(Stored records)
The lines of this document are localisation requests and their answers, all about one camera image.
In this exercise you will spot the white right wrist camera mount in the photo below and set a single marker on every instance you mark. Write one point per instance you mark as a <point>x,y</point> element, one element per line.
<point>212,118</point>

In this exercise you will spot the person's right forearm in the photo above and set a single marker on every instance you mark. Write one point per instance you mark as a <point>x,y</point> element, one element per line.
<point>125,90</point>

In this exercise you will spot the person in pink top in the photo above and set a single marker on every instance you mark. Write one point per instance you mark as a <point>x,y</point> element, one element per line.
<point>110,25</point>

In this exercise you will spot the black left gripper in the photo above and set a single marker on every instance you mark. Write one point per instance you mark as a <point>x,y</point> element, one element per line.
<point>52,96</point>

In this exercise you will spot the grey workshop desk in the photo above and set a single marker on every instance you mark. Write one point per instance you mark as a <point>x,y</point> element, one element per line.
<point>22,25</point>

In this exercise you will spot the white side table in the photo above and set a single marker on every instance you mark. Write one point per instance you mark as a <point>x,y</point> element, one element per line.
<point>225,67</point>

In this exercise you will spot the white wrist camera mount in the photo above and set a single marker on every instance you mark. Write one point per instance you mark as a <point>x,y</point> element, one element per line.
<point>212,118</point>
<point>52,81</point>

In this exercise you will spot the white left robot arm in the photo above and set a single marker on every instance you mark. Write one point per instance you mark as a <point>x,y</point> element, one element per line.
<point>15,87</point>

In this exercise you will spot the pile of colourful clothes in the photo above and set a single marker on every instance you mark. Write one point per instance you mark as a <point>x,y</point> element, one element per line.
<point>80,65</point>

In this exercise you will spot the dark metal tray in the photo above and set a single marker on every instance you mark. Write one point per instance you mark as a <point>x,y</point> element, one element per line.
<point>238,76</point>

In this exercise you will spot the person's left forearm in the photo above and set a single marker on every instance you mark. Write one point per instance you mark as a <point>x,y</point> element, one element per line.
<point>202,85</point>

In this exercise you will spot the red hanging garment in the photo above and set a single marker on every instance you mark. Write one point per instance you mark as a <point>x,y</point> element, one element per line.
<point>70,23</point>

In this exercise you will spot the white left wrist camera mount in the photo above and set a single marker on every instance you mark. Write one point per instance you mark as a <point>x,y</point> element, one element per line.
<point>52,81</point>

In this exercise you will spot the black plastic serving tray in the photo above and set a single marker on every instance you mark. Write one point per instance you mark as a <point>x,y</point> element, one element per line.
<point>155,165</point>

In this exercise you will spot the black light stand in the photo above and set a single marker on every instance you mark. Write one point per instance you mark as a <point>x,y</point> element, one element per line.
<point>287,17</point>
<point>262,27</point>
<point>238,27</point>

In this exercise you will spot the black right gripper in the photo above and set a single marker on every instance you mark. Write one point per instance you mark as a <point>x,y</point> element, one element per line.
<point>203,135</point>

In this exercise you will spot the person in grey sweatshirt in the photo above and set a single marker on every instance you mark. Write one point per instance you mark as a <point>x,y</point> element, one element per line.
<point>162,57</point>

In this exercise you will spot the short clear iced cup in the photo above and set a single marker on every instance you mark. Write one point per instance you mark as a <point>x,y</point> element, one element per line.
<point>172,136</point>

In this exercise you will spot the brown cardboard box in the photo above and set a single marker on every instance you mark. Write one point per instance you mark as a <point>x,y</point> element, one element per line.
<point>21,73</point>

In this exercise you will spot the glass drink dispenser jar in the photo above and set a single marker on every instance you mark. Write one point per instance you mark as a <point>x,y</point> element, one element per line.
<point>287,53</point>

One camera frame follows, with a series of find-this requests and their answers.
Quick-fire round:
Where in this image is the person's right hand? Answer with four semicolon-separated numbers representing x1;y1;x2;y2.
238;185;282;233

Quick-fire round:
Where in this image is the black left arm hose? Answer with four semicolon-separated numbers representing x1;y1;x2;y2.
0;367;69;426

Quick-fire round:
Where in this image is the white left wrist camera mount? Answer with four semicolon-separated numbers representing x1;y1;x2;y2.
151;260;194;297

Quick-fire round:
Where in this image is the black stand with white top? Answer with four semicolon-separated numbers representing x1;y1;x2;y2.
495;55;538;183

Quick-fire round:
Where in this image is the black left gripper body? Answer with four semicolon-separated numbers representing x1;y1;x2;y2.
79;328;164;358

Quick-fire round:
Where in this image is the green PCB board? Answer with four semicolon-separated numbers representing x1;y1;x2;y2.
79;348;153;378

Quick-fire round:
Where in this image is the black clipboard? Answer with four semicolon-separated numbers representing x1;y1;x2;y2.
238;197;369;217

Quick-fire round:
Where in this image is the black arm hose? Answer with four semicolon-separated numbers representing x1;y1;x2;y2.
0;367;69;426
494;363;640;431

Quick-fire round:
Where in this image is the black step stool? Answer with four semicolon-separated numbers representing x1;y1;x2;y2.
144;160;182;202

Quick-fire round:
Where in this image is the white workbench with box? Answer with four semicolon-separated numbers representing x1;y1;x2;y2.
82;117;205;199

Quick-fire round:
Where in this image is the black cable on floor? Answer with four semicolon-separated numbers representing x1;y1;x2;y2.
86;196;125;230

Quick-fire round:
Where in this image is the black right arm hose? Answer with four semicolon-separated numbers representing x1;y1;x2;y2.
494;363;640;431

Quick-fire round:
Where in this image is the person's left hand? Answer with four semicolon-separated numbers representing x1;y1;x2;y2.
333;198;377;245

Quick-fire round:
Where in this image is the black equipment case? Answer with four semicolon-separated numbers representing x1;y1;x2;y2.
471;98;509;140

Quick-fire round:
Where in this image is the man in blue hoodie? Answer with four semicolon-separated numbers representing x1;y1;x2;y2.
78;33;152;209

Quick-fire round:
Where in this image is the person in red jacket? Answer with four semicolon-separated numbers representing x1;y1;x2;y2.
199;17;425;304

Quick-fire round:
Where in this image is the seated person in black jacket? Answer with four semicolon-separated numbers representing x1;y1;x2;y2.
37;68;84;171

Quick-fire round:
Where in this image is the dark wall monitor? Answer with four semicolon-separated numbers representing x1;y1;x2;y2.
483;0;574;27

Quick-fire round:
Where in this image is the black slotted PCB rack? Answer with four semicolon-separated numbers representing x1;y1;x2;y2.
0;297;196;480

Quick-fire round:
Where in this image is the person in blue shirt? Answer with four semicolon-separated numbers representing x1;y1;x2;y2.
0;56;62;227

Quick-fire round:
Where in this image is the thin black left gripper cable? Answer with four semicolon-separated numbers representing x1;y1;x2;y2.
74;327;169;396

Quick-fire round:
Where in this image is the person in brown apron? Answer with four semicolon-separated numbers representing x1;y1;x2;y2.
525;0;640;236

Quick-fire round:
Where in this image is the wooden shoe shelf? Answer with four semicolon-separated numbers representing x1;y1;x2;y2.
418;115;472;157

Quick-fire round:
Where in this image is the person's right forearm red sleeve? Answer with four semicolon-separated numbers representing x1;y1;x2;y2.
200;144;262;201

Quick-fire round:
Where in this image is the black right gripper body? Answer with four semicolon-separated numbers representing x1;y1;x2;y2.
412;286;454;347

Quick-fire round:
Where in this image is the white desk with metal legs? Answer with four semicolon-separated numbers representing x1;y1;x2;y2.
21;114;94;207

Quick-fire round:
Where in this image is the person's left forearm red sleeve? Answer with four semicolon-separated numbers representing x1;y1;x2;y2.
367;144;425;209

---

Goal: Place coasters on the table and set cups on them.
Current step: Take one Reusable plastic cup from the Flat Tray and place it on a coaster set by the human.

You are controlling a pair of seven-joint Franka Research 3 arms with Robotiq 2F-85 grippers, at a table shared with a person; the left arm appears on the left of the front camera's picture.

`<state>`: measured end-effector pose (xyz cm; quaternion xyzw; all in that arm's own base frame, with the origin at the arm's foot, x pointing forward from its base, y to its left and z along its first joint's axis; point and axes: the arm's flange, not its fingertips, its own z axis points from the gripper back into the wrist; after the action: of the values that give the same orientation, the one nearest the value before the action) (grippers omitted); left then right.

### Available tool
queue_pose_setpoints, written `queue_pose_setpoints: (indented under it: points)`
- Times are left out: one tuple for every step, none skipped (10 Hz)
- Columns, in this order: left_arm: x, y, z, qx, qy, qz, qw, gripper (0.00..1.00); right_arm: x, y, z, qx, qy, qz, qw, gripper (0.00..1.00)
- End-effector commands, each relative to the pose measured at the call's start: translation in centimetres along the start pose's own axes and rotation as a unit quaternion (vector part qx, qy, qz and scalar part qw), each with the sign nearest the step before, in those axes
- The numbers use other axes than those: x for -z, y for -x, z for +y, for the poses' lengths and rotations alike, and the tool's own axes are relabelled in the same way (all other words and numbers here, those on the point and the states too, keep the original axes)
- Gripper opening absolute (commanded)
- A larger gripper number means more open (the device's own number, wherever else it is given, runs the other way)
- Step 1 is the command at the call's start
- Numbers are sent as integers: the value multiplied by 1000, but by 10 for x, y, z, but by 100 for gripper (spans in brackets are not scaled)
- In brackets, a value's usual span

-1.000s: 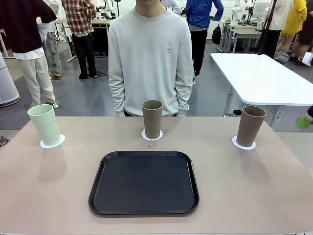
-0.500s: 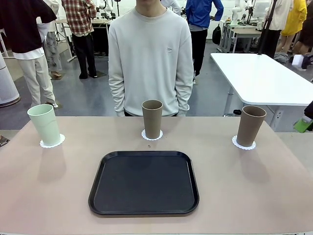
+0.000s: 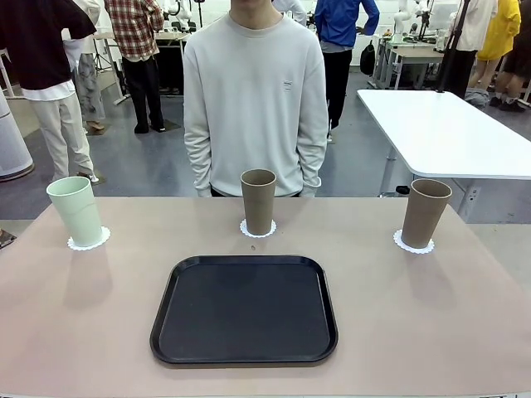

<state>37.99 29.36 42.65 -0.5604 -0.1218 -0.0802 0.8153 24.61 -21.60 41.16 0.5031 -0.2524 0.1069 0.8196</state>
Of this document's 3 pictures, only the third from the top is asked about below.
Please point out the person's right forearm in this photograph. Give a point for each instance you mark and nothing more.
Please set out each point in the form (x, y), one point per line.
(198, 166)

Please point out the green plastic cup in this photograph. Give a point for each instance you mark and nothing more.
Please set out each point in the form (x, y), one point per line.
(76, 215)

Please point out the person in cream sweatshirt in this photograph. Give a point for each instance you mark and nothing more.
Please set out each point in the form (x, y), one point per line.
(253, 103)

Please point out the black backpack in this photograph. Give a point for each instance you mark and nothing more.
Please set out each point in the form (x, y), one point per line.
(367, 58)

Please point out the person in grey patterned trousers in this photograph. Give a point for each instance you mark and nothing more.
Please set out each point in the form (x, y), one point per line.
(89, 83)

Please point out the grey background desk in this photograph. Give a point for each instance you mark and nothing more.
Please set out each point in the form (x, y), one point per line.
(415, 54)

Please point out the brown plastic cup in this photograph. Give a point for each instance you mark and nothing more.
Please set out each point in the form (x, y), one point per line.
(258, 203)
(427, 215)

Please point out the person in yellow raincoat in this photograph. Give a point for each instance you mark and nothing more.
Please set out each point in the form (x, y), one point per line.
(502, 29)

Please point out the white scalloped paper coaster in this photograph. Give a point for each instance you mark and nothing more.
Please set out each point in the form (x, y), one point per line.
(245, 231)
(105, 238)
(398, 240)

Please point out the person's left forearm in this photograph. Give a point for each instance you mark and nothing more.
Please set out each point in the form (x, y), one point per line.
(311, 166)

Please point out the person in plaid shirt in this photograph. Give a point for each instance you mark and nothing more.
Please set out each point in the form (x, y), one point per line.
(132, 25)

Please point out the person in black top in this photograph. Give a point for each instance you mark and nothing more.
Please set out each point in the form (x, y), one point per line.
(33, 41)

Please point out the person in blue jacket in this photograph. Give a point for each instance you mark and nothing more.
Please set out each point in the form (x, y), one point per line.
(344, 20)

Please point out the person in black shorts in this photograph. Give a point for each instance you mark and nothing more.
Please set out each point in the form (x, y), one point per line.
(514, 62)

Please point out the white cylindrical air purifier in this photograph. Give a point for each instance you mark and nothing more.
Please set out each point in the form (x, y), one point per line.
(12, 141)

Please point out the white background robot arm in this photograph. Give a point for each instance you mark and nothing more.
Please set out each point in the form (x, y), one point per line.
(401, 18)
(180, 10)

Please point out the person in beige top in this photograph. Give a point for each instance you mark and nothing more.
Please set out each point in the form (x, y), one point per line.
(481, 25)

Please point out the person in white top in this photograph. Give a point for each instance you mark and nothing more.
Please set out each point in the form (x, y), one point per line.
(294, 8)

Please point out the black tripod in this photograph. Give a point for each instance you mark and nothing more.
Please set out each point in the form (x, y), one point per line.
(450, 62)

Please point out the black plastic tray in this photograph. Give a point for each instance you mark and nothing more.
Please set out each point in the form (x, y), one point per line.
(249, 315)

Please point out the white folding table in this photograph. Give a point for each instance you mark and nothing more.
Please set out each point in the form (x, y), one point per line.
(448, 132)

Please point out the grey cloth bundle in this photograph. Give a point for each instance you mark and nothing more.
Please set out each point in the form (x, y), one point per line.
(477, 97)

→ **Task description**:
Could you reproduce exactly the lines of the entries above, from the one with "The lines of" through the one with "<point>125,90</point>", and nothing else?

→ **Exercise answer**:
The lines of this document are localisation requests and their answers, all about one camera image.
In this exercise you will spot the white right wrist camera mount in the photo below and set a single marker on every instance you mark. Write one point per instance you mark as a <point>x,y</point> element, one element per line.
<point>212,118</point>

In this exercise you will spot the person's right forearm in the photo above and set a single marker on every instance you mark. Write one point per instance you mark as a <point>x,y</point> element, one element per line.
<point>125,90</point>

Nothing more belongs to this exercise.